(Extracted data entries)
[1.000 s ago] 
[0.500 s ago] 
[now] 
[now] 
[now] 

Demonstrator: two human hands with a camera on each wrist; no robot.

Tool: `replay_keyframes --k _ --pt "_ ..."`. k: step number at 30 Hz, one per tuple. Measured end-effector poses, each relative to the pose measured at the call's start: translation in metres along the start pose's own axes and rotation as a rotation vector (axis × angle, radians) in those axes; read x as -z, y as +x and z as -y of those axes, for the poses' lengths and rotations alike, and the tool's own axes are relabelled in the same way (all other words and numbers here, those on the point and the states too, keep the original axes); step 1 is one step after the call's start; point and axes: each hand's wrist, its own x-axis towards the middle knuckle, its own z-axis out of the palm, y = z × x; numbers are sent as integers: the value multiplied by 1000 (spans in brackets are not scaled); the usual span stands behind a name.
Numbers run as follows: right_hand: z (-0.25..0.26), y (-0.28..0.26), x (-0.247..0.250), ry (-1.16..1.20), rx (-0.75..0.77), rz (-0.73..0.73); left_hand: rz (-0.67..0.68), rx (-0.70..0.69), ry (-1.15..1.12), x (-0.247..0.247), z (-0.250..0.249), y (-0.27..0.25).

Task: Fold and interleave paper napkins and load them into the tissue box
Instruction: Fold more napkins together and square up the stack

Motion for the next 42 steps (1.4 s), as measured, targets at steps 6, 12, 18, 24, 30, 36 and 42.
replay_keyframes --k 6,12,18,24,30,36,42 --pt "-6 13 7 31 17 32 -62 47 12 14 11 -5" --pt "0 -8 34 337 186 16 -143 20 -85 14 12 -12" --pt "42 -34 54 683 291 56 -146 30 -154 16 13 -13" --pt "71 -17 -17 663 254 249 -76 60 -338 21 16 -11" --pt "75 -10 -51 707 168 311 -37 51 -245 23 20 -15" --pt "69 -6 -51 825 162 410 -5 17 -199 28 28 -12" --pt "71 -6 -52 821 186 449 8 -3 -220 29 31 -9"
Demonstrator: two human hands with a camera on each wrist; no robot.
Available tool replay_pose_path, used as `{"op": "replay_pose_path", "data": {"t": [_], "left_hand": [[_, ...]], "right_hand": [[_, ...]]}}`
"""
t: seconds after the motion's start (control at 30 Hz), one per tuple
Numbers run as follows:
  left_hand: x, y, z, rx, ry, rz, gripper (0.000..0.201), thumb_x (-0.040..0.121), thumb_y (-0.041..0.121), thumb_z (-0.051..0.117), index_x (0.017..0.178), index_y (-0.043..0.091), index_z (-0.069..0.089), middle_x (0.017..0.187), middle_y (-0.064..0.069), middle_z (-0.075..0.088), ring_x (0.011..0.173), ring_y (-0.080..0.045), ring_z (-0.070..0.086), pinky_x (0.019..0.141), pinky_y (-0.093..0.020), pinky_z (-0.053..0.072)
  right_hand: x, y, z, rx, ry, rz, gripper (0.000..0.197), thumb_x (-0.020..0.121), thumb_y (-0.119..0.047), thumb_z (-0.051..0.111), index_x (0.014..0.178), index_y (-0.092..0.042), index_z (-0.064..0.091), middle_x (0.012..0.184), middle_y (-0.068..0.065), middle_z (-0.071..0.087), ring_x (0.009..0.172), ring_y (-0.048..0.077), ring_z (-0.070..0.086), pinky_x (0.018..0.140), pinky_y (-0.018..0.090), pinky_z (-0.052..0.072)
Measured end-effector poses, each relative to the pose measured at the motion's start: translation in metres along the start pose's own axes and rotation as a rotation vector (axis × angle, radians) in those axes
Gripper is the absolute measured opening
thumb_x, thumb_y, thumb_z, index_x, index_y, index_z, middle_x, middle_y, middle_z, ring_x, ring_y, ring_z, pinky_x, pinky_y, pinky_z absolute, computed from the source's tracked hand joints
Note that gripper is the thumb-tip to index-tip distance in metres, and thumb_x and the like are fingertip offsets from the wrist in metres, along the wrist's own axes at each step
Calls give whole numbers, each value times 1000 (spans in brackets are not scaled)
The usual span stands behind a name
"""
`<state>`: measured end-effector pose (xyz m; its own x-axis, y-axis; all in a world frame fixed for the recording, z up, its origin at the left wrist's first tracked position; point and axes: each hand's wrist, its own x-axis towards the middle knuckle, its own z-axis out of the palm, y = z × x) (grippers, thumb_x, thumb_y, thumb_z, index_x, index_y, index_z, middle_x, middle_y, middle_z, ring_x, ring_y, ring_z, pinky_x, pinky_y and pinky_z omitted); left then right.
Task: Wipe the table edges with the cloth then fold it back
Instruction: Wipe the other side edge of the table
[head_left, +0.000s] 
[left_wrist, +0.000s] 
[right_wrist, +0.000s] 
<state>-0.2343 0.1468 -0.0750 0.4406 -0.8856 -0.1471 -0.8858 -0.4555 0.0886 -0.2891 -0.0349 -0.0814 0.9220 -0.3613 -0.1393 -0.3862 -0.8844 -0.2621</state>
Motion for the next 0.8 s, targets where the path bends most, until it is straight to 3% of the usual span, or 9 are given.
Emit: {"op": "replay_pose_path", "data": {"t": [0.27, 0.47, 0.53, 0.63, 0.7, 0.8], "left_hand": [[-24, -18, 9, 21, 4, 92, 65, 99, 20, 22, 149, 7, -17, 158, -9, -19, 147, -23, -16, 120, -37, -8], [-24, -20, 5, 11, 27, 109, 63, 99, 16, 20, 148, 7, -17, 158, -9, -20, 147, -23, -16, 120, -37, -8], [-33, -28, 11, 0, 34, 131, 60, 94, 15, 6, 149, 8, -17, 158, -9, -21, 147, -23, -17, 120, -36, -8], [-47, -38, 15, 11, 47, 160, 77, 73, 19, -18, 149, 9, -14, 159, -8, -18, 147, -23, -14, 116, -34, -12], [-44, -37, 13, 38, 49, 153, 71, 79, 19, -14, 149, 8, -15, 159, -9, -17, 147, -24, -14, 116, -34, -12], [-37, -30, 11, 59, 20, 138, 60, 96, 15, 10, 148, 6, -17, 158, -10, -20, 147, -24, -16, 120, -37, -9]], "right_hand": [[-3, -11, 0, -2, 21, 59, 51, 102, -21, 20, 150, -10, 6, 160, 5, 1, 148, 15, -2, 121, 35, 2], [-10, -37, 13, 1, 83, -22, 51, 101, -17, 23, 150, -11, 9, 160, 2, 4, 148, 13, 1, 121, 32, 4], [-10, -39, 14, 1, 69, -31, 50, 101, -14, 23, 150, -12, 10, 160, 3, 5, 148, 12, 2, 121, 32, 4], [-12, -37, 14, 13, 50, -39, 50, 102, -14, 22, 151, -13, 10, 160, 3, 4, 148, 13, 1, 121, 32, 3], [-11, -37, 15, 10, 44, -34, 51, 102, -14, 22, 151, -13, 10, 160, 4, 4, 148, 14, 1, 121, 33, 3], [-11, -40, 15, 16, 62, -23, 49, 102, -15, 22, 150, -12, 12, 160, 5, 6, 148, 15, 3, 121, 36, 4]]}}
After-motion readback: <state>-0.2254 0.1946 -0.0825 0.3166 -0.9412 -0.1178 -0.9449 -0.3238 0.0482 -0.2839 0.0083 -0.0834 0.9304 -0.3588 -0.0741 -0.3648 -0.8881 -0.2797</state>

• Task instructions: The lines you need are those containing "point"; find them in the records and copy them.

• Your solution:
Tool: `replay_keyframes --k _ --pt "_ ..."`. k: step number at 30 Hz, one per tuple. Measured end-effector poses, each relative to the pose measured at the call's start: translation in metres along the start pose's own axes and rotation as a rotation vector (axis × angle, radians) in those axes; read x as -z, y as +x and z as -y of those axes, for the poses' lengths and rotations alike, and the tool's own axes are relabelled in the same way (all other words and numbers here, those on the point and the states too, keep the original axes); step 1 is one step after the call's start; point and axes: each hand's wrist, its own x-axis towards the middle knuckle, its own z-axis out of the palm, y = z × x; numbers are sent as integers: the value multiplied by 1000 (spans in brackets are not scaled); the usual span stands behind a name.
`<state>`: measured end-effector pose (xyz m; its own x-axis, y-axis; all in a world frame fixed for the recording, z up, its origin at the left wrist's first tracked position; point and axes: each hand's wrist, its own x-axis towards the middle knuckle, its own z-axis out of the palm, y = z × x) (grippers, thumb_x, thumb_y, thumb_z, index_x, index_y, index_z, middle_x, middle_y, middle_z, ring_x, ring_y, ring_z, pinky_x, pinky_y and pinky_z omitted); left then right.

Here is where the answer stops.